The two peaks shown in the graph relate to 2005 and 2010. 2005 was a very poor year for the Marine XL

market due to the large losses paid on the energy account following the Gulf of Mexico Hurricanes Katrina and

Rita. It is worth noting that both the XE and XT risk codes would have suffered due to the vertical structure of

reinsurance contracts. If, for example, a cedant purchased a 5m x 5m energy specific and then buys a 10m x

10m whole account on top, the energy loss could go through both layers which would affect both the XE

(energy specific) and XT (whole account) risk codes.

Following the hurricanes of 2005 Physical Damage cover for fixed platforms from Gulf of Mexico wind was

generally excluded from energy and whole account coverage. There were markets that did and still do write it

but a major whole account purchase would have the following typical exclusion: “Losses arising from Named

Windstorms in the Gulf of Mexico (as defined herein) emanating from the Reassured’s Upstream Energy

business.” It may, however, be possible for a cedant to have cover for liability for platforms following a Gulf of

Mexico windstorm within a whole account layer.

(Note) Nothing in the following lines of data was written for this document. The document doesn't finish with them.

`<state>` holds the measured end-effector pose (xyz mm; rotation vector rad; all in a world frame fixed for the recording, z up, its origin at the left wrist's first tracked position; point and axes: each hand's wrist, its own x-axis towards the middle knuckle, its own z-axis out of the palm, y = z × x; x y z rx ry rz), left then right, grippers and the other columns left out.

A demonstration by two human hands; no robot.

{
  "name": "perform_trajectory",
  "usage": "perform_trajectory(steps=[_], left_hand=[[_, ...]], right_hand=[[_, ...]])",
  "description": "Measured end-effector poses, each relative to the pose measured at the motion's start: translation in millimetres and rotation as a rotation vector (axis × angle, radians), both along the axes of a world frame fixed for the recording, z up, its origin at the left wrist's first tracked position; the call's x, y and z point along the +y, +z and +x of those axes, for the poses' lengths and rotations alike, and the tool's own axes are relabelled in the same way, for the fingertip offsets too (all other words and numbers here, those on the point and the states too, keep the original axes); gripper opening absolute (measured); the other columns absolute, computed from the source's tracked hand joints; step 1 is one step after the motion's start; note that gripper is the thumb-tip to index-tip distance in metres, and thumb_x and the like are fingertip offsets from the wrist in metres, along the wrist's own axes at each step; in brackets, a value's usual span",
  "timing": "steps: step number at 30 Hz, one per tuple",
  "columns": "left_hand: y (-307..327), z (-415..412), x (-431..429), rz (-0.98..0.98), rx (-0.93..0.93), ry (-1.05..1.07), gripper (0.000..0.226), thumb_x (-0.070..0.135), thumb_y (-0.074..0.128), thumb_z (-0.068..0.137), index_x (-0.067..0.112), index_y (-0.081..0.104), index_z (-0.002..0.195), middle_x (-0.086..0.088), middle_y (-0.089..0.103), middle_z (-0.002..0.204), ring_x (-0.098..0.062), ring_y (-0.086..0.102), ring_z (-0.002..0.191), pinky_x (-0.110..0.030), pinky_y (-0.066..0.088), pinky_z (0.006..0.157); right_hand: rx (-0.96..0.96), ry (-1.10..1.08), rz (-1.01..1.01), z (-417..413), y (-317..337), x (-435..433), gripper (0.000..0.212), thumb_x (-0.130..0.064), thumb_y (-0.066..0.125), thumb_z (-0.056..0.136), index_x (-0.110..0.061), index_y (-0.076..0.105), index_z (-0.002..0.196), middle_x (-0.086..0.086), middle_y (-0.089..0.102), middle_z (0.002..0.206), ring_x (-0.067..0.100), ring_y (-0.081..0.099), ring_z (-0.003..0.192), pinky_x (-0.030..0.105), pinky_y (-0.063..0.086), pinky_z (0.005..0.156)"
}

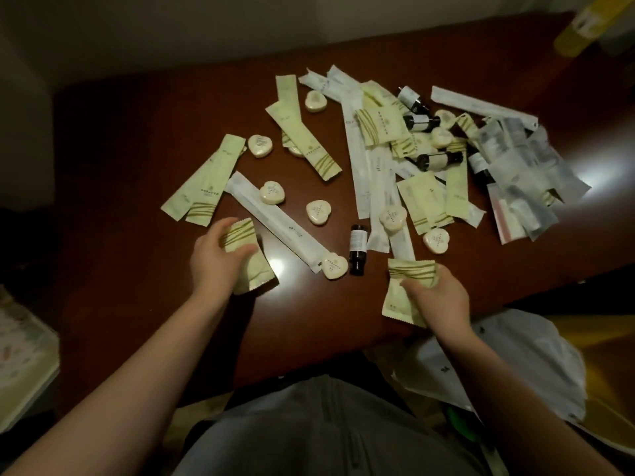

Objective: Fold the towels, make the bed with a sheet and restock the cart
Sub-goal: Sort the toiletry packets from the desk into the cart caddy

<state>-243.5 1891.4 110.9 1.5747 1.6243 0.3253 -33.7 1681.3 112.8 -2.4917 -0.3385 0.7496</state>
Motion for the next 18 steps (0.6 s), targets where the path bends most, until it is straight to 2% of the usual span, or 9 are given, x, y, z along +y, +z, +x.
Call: perform_trajectory(steps=[3,6,9,11,13,15,16,18], left_hand=[[-10,-4,10,-0.018,-0.019,0.042,0.061,0.015,0.067,0.086,0.038,0.043,0.137,-0.006,0.049,0.13,-0.024,0.05,0.115,-0.032,0.041,0.089],[-13,4,15,-0.061,-0.074,0.07,0.075,0.014,0.069,0.083,0.037,0.03,0.143,-0.005,0.05,0.135,-0.026,0.05,0.119,-0.037,0.044,0.097],[-11,23,11,-0.13,-0.155,0.113,0.081,0.016,0.076,0.077,0.025,0.03,0.143,-0.005,0.051,0.133,-0.025,0.052,0.117,-0.036,0.045,0.095],[-10,39,4,-0.166,-0.184,0.085,0.058,0.018,0.077,0.076,0.015,0.048,0.127,-0.006,0.059,0.121,-0.025,0.057,0.11,-0.03,0.045,0.087],[-11,54,-7,-0.209,-0.252,0.056,0.029,0.019,0.075,0.078,0.021,0.059,0.103,-0.002,0.065,0.106,-0.023,0.061,0.103,-0.03,0.046,0.083],[-7,68,-18,-0.266,-0.357,0.041,0.019,0.021,0.074,0.079,0.026,0.061,0.092,0.004,0.066,0.096,-0.021,0.063,0.097,-0.033,0.05,0.085],[-5,75,-22,-0.294,-0.393,0.031,0.016,0.02,0.073,0.08,0.027,0.062,0.09,0.007,0.066,0.092,-0.019,0.063,0.095,-0.032,0.05,0.083],[-1,90,-30,-0.342,-0.427,0.01,0.014,0.015,0.067,0.083,0.026,0.062,0.089,0.008,0.065,0.088,-0.018,0.063,0.09,-0.029,0.049,0.076]], right_hand=[[-0.028,-0.04,0.015,8,9,7,0.031,-0.02,0.067,0.086,-0.013,0.056,0.114,0.004,0.062,0.109,0.02,0.056,0.095,0.03,0.043,0.08],[-0.073,-0.05,-0.029,19,17,18,0.041,-0.024,0.068,0.084,-0.012,0.054,0.121,0.011,0.058,0.119,0.029,0.057,0.106,0.036,0.045,0.085],[0.023,-0.157,0.147,22,21,24,0.023,-0.022,0.067,0.086,-0.017,0.057,0.106,0.006,0.064,0.109,0.025,0.062,0.099,0.034,0.05,0.078],[0.125,-0.205,0.239,20,23,33,0.029,-0.021,0.067,0.087,-0.015,0.056,0.112,0.005,0.066,0.108,0.022,0.064,0.095,0.029,0.051,0.07],[0.224,-0.191,0.201,22,21,40,0.049,-0.026,0.068,0.086,-0.012,0.05,0.13,0.003,0.063,0.116,0.02,0.063,0.101,0.032,0.053,0.077],[0.212,-0.108,0.115,25,19,44,0.037,-0.03,0.067,0.087,-0.014,0.055,0.119,-0.003,0.061,0.109,0.017,0.058,0.101,0.033,0.049,0.085],[0.152,-0.079,0.074,26,21,44,0.026,-0.031,0.065,0.088,-0.017,0.053,0.106,-0.006,0.059,0.101,0.015,0.056,0.097,0.03,0.046,0.081],[0.056,-0.102,0.082,33,24,39,0.033,-0.036,0.064,0.087,-0.01,0.057,0.106,-0.005,0.061,0.097,0.016,0.059,0.096,0.028,0.044,0.075]])
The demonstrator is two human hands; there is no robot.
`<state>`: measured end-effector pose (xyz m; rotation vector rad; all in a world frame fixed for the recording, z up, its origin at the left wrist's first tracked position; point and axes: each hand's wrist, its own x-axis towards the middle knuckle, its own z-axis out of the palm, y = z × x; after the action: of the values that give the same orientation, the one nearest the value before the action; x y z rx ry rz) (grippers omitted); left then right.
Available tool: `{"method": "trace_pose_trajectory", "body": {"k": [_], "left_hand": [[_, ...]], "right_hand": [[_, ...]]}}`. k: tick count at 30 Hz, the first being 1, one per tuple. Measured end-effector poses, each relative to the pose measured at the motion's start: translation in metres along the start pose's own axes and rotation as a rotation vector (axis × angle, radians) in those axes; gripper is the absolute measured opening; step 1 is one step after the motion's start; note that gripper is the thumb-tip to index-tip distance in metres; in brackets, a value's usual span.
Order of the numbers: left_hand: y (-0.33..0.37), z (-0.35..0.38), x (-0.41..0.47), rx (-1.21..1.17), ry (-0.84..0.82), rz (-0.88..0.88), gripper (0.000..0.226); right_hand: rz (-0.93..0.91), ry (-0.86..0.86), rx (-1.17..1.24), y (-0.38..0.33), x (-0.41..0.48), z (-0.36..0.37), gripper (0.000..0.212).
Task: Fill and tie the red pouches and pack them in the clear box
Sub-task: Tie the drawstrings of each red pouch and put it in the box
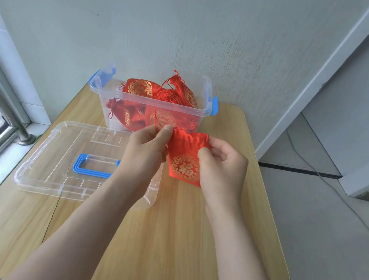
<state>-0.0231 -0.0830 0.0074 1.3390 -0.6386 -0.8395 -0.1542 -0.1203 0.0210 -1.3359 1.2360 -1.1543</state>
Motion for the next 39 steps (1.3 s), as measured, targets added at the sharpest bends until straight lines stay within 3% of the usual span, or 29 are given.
{"method": "trace_pose_trajectory", "body": {"k": [8,14,17,24,32,39], "left_hand": [[0.008,-0.011,0.001,-0.418,0.015,-0.129,0.031],[0.014,-0.017,0.005,-0.640,0.037,-0.209,0.025],[0.012,-0.017,0.006,-0.717,0.087,-0.230,0.021],[0.012,-0.023,0.006,-0.667,0.156,-0.251,0.017],[0.015,-0.019,0.007,-0.858,0.173,-0.249,0.028],[0.014,-0.018,0.009,-0.699,0.082,-0.176,0.029]], "right_hand": [[0.016,0.120,0.309,-0.007,0.000,0.001,0.010],[0.223,0.123,0.603,-0.011,0.004,0.003,0.039],[0.287,0.066,0.615,-0.012,0.003,0.007,0.023],[0.351,0.025,0.696,-0.015,0.004,0.004,0.024],[0.501,0.218,0.870,-0.017,0.007,-0.003,0.019],[0.528,0.279,0.845,-0.015,0.006,-0.006,0.025]]}}
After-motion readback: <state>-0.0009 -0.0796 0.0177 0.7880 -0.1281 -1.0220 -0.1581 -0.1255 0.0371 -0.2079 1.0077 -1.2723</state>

To highlight the volatility of the Marine XL risk codes, below is a comparison of the best and worst years (not

including 2013). This is important to show as it ties in with the assumptions and calculations behind the

exposure curves that I have created for Cargo, Hull and Energy.

If we examine the type of losses suffered by Marine XL it is clear that they are varied, often have clashing

interests and can be very severe.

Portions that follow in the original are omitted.